[Exercise directions]
Every line of the entries that holds the word "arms" is to be copied.

[Supplied records]
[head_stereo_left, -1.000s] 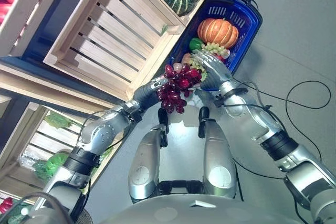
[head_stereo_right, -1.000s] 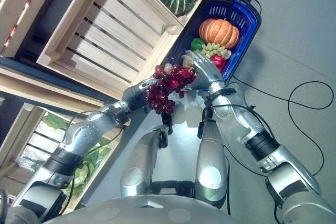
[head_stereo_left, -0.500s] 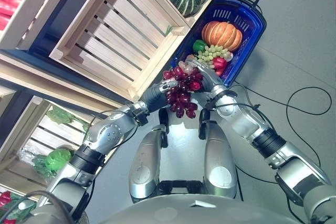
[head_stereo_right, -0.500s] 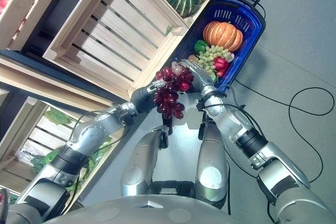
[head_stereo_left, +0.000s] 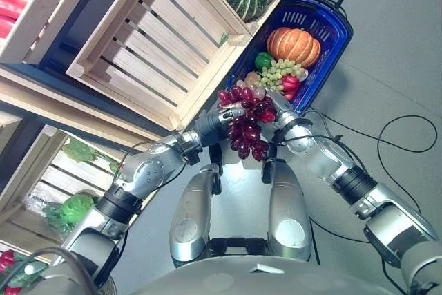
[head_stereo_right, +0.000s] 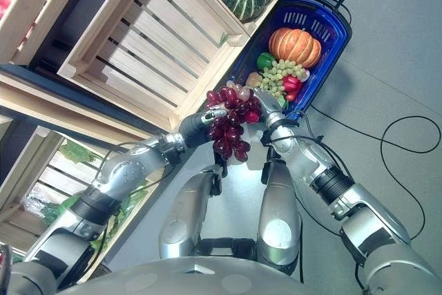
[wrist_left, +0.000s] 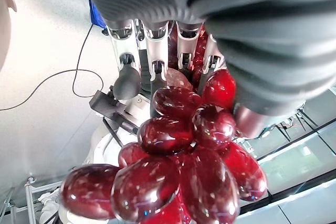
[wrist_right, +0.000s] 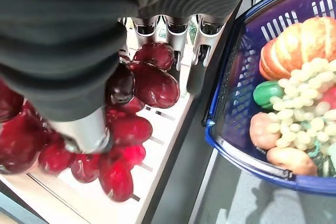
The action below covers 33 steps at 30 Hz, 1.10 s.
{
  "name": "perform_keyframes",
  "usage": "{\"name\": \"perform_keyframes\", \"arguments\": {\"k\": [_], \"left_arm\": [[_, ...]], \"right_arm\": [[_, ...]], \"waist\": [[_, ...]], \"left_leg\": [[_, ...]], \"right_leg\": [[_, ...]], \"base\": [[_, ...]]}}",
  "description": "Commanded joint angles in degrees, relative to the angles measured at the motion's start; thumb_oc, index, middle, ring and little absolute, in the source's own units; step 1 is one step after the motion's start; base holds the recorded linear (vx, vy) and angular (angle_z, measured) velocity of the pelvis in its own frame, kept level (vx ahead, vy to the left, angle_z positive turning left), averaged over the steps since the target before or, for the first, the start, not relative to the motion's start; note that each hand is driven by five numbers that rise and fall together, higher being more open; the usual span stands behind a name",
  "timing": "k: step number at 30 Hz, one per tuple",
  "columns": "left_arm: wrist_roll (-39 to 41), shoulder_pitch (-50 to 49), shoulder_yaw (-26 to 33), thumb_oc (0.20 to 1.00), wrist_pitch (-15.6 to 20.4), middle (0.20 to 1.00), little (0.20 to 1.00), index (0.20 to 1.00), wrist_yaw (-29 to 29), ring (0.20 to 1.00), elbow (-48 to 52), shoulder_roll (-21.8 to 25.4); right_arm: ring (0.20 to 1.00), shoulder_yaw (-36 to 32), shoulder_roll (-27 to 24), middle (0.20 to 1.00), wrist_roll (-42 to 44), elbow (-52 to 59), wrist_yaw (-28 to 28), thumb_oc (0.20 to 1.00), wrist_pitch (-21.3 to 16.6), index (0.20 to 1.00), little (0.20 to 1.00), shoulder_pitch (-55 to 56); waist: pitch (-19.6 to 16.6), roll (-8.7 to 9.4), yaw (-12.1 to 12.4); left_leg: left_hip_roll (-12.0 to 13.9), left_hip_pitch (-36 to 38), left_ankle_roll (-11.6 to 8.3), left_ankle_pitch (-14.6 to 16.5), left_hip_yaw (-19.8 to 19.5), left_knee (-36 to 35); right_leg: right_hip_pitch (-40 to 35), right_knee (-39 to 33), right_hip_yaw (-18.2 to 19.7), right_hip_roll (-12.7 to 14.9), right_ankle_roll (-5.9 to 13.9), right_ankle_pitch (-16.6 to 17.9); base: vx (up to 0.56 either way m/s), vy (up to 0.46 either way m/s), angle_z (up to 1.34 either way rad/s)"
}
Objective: Pick up fruits and vegetables into the basket
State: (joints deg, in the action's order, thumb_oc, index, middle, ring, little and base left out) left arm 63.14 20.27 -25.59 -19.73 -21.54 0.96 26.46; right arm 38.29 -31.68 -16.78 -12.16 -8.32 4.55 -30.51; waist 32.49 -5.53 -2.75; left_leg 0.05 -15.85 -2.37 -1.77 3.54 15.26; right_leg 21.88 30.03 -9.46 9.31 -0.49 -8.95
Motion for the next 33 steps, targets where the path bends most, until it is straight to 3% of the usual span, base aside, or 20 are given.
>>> {"name": "perform_keyframes", "arguments": {"k": [1, 14, 15, 16, 19, 24, 33], "left_arm": [[3.76, 1.57, -4.23, 0.200, 1.63, 0.200, 0.200, 0.200, -3.02, 0.200, 6.07, -4.68], [1.74, 0.22, -4.15, 0.200, 2.08, 0.200, 0.200, 0.200, 0.86, 0.200, 6.98, -4.53], [1.42, 0.22, -4.24, 0.395, 1.97, 0.395, 0.395, 0.395, 1.58, 0.395, 7.07, -4.40], [0.43, 0.22, -4.28, 1.000, 1.94, 1.000, 1.000, 1.000, 1.86, 1.000, 7.07, -4.30], [-5.44, 0.46, -4.68, 1.000, 2.79, 1.000, 1.000, 1.000, 0.10, 1.000, 7.13, -3.78], [-16.63, 2.30, -5.87, 1.000, 9.67, 1.000, 1.000, 1.000, 1.40, 1.000, 6.07, -2.94], [-24.38, 4.10, -3.88, 1.000, 13.65, 1.000, 1.000, 1.000, 0.18, 1.000, 8.51, -0.33]], "right_arm": [[0.200, 2.62, 4.47, 0.200, 2.14, 5.90, -1.49, 0.200, -7.67, 0.200, 0.200, -5.20], [0.200, -0.56, 3.64, 0.200, 9.35, 11.87, 0.34, 0.200, -6.41, 0.200, 0.200, -4.05], [0.200, -0.86, 3.50, 0.200, 9.96, 12.16, 0.62, 0.200, -6.59, 0.200, 0.200, -4.03], [0.200, -1.18, 3.53, 0.200, 10.37, 12.60, 1.00, 0.200, -6.51, 0.200, 0.200, -3.87], [0.200, -1.88, 3.48, 0.200, 12.68, 13.36, 0.71, 0.200, -7.19, 0.200, 0.200, -3.66], [0.200, -2.73, 4.43, 0.200, 15.65, 11.73, -2.39, 0.200, -10.27, 0.200, 0.200, -3.03], [0.200, -7.21, 3.26, 0.200, 16.69, 10.91, -6.61, 0.200, -12.17, 0.200, 0.200, -1.10]], "waist": [[-2.69, 0.37, 0.34], [-2.69, 0.70, -0.15], [-2.69, 0.63, -0.20], [-2.69, 0.60, -0.29], [-2.69, 0.41, -0.40], [-2.69, -0.26, -0.83], [-2.69, -1.07, -1.36]], "left_leg": [[-3.77, 0.75, 4.29, 10.46, 4.02, 7.16], [-3.34, 0.70, 4.26, 10.42, 4.53, 7.18], [-3.32, 0.69, 4.25, 10.36, 4.55, 7.13], [-3.33, 0.75, 4.25, 10.31, 4.60, 7.09], [-3.33, 0.91, 4.24, 10.23, 4.63, 6.98], [-3.38, 1.46, 4.10, 9.96, 4.70, 6.52], [-2.90, 2.46, 3.84, 9.56, 5.24, 6.12]], "right_leg": [[-4.34, -6.53, -0.51, -1.32, 2.04, 2.59], [-4.10, -6.52, -0.57, -1.59, 1.98, 2.77], [-4.03, -6.53, -0.57, -1.60, 1.95, 2.80], [-4.05, -6.49, -0.50, -1.65, 1.94, 2.80], [-4.24, -6.61, -0.47, -1.71, 1.85, 2.76], [-4.48, -6.70, -0.25, -1.76, 1.79, 2.65], [-5.08, -6.36, -0.64, -1.70, 1.69, 2.44]], "base": [[0.00, 0.000, 0.00], [0.00, 0.000, 0.00], [0.00, 0.000, 0.00], [0.00, 0.000, 0.00], [0.00, 0.000, 0.00], [0.00, 0.000, 0.00], [0.00, 0.000, 0.00]]}}
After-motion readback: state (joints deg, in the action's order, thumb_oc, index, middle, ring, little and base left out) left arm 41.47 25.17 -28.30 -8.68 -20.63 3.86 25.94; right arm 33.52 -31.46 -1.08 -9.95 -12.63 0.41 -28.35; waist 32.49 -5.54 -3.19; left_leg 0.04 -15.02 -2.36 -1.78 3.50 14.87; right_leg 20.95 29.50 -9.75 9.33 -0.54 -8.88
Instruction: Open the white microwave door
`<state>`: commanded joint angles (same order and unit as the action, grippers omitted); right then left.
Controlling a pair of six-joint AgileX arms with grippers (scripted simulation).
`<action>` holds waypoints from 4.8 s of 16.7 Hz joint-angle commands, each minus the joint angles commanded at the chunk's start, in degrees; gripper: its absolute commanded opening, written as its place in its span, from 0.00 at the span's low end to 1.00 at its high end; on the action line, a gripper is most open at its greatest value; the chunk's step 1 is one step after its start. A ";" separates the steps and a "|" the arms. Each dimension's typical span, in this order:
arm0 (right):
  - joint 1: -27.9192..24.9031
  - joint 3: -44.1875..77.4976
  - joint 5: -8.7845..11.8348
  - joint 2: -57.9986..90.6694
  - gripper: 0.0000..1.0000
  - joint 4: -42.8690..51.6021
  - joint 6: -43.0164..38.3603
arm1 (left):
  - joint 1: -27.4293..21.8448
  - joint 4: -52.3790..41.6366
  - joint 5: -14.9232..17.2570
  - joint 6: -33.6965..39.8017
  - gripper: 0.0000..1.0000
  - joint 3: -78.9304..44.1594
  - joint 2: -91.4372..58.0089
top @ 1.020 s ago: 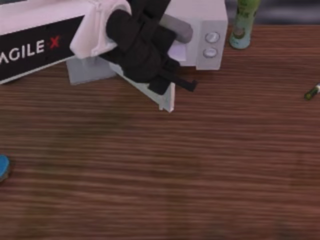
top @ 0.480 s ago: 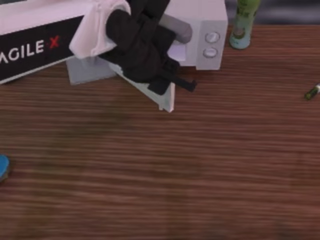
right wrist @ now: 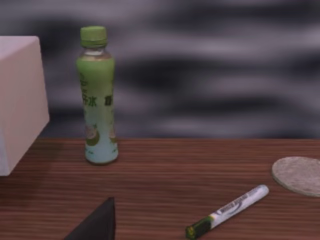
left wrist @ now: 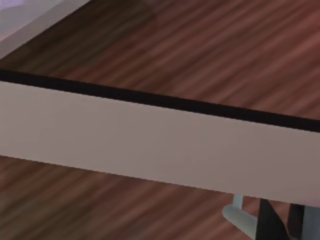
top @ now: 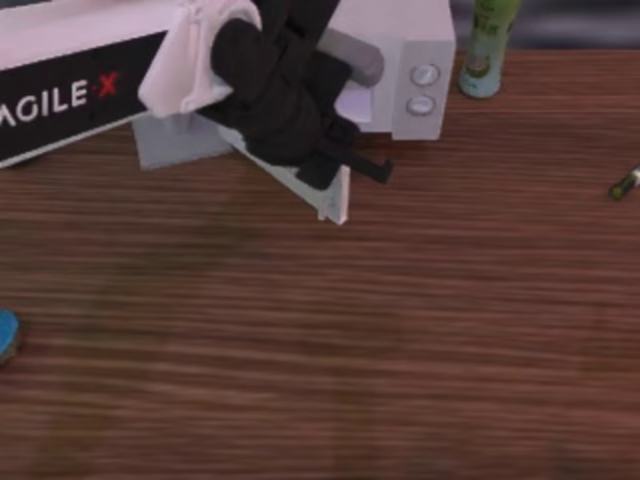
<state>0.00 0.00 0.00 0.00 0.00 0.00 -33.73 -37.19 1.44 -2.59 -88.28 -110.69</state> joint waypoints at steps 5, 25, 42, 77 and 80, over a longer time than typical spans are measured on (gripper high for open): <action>0.00 0.00 0.00 0.00 1.00 0.00 0.00 | 0.89 0.39 2.13 -3.17 0.00 1.83 1.50; 0.00 0.00 0.00 0.00 1.00 0.00 0.00 | 2.86 0.60 4.95 -8.57 0.00 4.94 3.75; 0.00 0.00 0.00 0.00 1.00 0.00 0.00 | 5.62 -0.12 9.17 -16.21 0.00 7.68 5.98; 0.00 0.00 0.00 0.00 1.00 0.00 0.00 | 9.48 -2.21 14.31 -26.28 0.00 9.52 7.85; 0.00 0.00 0.00 0.00 1.00 0.00 0.00 | 10.55 -2.96 15.55 -28.92 0.00 10.02 8.16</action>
<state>0.00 0.00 0.00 0.00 0.00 0.00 -23.18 -40.15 16.99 -31.50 -78.27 -102.53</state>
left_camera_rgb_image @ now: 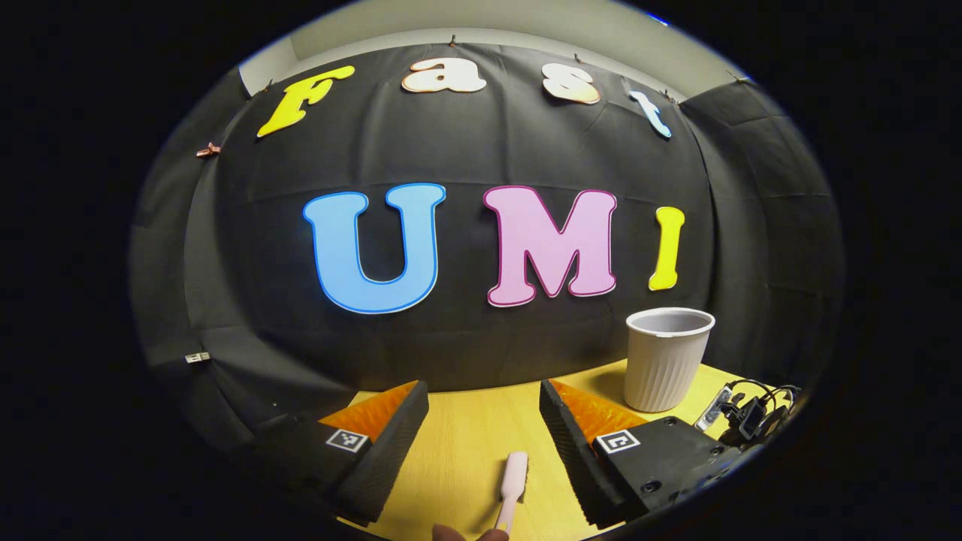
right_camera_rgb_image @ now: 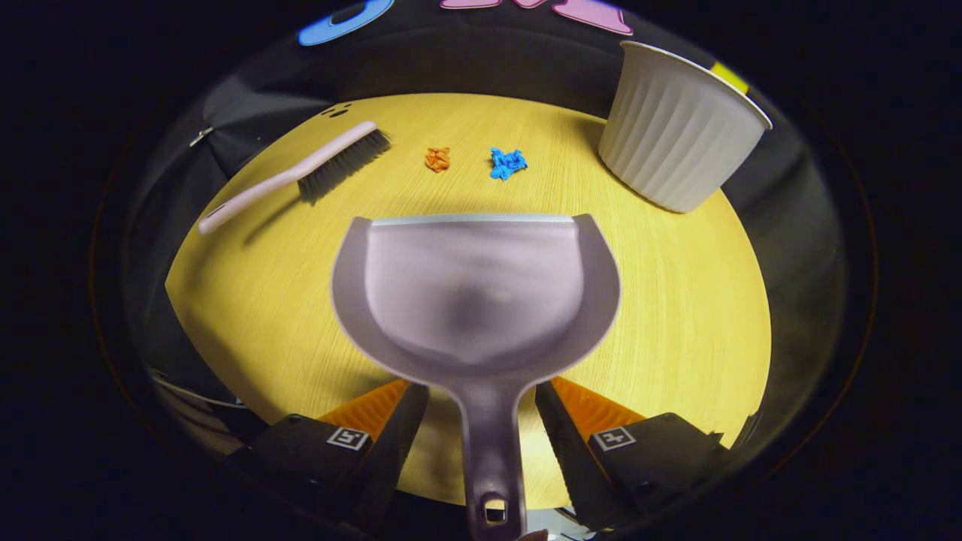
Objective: Pick up the small broom and dustpan from the desktop, sweep the trash into the dustpan with the broom, and then empty the trash into the garbage bin.
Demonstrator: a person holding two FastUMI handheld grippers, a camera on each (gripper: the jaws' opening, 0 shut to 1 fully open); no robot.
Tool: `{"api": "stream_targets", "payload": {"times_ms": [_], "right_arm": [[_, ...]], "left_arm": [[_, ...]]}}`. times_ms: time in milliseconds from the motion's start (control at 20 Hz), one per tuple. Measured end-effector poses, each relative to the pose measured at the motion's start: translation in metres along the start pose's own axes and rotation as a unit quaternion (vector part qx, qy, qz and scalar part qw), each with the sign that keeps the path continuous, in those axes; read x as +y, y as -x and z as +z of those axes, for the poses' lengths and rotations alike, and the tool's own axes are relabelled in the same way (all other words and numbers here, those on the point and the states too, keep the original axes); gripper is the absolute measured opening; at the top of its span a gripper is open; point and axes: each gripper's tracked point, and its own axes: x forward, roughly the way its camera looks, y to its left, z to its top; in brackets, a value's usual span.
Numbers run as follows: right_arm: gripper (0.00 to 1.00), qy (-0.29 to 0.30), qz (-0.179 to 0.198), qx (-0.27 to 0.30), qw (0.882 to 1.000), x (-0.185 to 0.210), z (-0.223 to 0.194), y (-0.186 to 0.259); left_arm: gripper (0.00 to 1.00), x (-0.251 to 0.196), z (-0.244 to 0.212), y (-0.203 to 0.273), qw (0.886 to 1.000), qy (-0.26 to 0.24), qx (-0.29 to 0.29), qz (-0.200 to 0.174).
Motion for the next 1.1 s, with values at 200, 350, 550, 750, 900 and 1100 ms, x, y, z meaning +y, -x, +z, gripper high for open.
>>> {"api": "stream_targets", "payload": {"times_ms": [200,350,550,750,900,1100], "right_arm": [[0.8,-0.024,0.007,0.013,1.0,-0.003,0.008,-0.009],[0.39,-0.022,0.015,0.044,0.999,-0.005,0.007,-0.012],[0.36,-0.017,0.033,0.047,0.998,-0.002,0.008,-0.012],[0.37,-0.006,0.03,-0.005,1.0,-0.012,0.027,0.011],[0.37,0.014,0.032,-0.024,0.999,-0.02,0.033,0.032],[0.37,0.019,0.028,-0.022,0.999,-0.034,0.023,0.047]], "left_arm": [[0.93,0.002,-0.015,-0.006,1.0,0.002,0.022,0.005],[0.93,-0.003,-0.032,-0.014,0.999,0.005,0.045,0.003],[0.93,-0.011,-0.067,-0.026,0.996,-0.009,0.092,-0.016],[0.94,-0.019,-0.134,-0.037,0.977,-0.029,0.206,-0.051],[0.94,-0.023,-0.194,-0.041,0.949,-0.051,0.302,-0.079],[0.83,-0.038,-0.264,-0.041,0.9,-0.045,0.42,-0.109]]}}
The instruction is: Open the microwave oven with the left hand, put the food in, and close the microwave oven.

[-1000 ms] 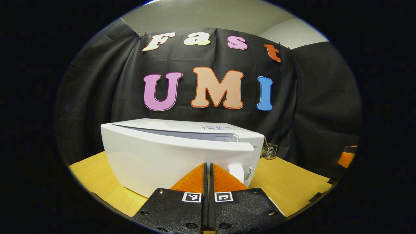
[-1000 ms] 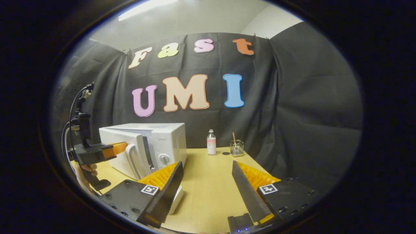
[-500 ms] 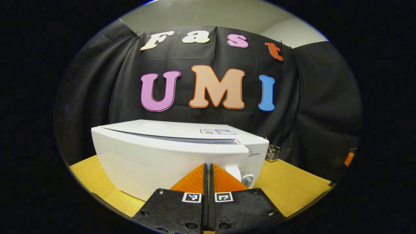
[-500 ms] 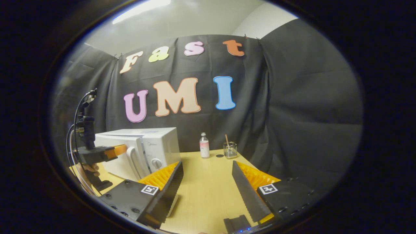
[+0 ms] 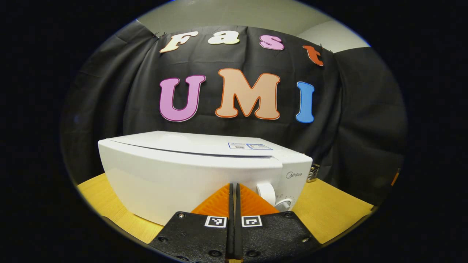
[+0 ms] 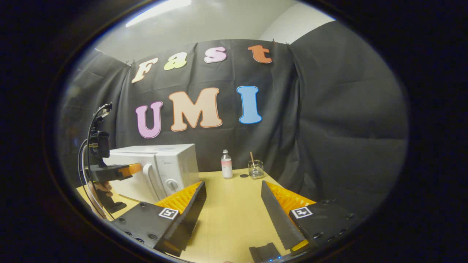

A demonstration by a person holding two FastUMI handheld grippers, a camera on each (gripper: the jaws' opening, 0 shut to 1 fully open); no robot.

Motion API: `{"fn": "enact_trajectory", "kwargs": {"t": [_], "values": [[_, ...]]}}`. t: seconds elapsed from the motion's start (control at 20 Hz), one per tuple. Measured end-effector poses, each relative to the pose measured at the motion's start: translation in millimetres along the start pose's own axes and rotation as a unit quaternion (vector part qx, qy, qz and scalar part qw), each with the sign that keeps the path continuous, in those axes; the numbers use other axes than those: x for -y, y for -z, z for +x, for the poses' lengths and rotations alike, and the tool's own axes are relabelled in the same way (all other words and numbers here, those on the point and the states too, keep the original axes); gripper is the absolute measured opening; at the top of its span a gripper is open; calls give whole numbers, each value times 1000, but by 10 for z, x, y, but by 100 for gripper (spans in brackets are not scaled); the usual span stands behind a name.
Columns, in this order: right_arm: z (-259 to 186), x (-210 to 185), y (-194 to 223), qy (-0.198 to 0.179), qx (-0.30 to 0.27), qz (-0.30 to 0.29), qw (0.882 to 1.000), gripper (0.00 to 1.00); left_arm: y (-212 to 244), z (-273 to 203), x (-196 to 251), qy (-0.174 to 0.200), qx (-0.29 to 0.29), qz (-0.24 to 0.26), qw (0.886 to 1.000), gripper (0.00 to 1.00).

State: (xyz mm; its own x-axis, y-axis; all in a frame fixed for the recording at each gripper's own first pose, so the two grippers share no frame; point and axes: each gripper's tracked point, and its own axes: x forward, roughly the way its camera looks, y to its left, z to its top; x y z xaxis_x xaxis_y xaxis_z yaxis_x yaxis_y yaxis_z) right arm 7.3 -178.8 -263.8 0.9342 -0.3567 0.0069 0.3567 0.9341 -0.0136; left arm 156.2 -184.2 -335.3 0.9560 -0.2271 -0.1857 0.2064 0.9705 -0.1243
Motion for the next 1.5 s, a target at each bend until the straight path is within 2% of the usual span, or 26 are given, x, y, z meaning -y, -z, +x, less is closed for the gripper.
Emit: {"fn": "enact_trajectory", "kwargs": {"t": [0.9, 0.95, 1.0, 1.1, 1.3, 1.5], "values": [[88, -9, 127, 3, -19, -12, 1000, 93, -18, 38, -53, 4, 11, 11, 1000, 1], [93, 0, 120, 4, -19, -12, 1000, 93, -54, 91, -49, 8, 25, 15, 1000, 1], [91, 2, 125, 5, -19, -13, 1000, 93, 77, 118, -54, 6, -5, 13, 1000, 1], [78, 9, 112, 5, -17, -13, 1000, 93, -22, 101, 22, 25, 16, 12, 999, 1], [68, -14, 90, 2, -15, -13, 1000, 93, 16, 126, 23, 27, 18, 6, 999, 1], [48, -19, 59, 0, -11, -11, 1000, 93, -41, 35, -202, -16, 16, 27, 999, 1]]}}
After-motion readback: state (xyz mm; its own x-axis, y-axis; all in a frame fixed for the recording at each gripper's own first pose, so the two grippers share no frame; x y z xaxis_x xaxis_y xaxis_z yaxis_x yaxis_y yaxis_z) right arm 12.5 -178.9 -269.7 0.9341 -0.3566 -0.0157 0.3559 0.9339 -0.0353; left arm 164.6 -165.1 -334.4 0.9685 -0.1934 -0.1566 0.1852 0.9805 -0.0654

[Exercise response]
Controlling a pair of six-joint AgileX arms with grippers (scripted simulation).
`<action>` holds waypoints from 4.8 s of 16.7 Hz joint-angle commands, each minus the joint angles commanded at the chunk's start, in degrees; gripper: its absolute commanded opening, written as its place in its span, from 0.00 at the span's low end to 1.00 at its high end; on the action line, a gripper is most open at its greatest value; the chunk's step 1 is one step after its start. A ";" separates the steps and a "|" the arms. Each dimension's typical span, in this order:

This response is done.